電波的マイダーリン!





すると、突然カイトが携帯を取り出して、あたしに向けた。


「…じゃ、写真、撮ろう」


唐突な提案に、あたしは一瞬ボケっとして、慌てて自分の携帯を取り出した。

カメラモードにしてから、カイトへと向ける。


「あ、ねぇ、二人で写ろう!ツーショット!」

「…いいよ。

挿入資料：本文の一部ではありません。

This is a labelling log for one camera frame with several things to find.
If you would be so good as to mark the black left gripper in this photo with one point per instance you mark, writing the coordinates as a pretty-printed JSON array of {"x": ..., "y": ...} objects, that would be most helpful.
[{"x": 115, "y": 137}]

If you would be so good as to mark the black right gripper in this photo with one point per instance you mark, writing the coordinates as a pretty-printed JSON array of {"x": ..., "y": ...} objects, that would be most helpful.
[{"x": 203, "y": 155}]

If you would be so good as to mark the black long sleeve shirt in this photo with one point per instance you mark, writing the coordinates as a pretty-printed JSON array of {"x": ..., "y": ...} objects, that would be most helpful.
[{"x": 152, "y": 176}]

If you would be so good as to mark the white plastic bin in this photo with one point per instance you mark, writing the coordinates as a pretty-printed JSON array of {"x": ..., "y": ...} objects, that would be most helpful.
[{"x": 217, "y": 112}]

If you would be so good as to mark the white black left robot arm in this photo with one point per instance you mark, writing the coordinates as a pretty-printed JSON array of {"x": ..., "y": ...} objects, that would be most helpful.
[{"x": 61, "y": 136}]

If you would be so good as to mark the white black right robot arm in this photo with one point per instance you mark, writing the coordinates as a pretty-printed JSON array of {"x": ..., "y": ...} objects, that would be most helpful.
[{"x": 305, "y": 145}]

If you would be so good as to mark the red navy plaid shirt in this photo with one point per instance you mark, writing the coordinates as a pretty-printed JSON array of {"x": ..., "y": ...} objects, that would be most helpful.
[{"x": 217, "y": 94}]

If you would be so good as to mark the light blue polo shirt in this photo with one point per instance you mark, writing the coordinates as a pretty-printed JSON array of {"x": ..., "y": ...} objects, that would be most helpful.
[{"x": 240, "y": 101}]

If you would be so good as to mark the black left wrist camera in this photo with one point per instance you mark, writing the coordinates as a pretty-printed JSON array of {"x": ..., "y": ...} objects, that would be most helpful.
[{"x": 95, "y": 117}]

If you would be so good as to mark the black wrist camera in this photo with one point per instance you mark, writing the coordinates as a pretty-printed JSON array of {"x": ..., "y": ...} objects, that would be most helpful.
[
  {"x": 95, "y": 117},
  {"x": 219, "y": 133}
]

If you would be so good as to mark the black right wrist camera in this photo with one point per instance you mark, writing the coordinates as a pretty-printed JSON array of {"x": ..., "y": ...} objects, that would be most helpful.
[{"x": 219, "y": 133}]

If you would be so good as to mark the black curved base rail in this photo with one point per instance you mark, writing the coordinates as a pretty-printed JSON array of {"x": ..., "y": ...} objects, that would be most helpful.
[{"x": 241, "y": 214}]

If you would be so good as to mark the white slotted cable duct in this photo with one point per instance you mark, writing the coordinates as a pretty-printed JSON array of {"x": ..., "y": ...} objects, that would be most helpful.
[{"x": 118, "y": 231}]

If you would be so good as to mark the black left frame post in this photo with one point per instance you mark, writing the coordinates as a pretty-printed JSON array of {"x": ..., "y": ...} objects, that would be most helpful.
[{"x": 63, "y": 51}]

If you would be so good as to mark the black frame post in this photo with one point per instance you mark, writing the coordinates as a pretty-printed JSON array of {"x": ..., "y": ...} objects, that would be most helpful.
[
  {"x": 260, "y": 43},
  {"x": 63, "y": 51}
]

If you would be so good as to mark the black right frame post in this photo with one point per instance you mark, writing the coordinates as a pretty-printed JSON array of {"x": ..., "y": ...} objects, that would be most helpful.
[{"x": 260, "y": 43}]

じゃ、バックは夜明けの空」


カイトが、伸ばした人差し指をあたしの後ろへと向けた。

その指先を追って見つけたのは、瑠璃色に光る、夜明けの広い空で。


「わぁ…綺麗…!いつも朝まで起きてたけど、こんな空、見たことなかったや…」

「よかったじゃん、見られて」

「だね!よし!じゃ、バックはこの空で決定!カイト、こっち来て来て!」


思い切り手招きをして、小さく笑いながら隣に並んだカイトと目を合わせる。

最初で、最後の、二人で写る写真。


「行くよ~…ハイ、チーズ!」


カシャッ

機械音が教室に響き、あたしはさっそく撮った写真を確認する。

バカみたいに笑ってるあたしと、たまに見せてくれるやわらかな微笑みを浮かべて写ってるカイト。

眺めていると、自然と笑みがこぼれてきた。


「…保護保護っと~♪あはは!これじゃカイトが超優しい人って記憶が残りそうっすね!!」

「それ、どういう意味?」

「や、嘘です。なんでもございません!」


…ホラ見ろ!

意地悪じゃないかぁ!!


…なんて思いながらも、この微笑みが、あたしに向けての“気持ち”なんだって、ちゃんとわかってたよ。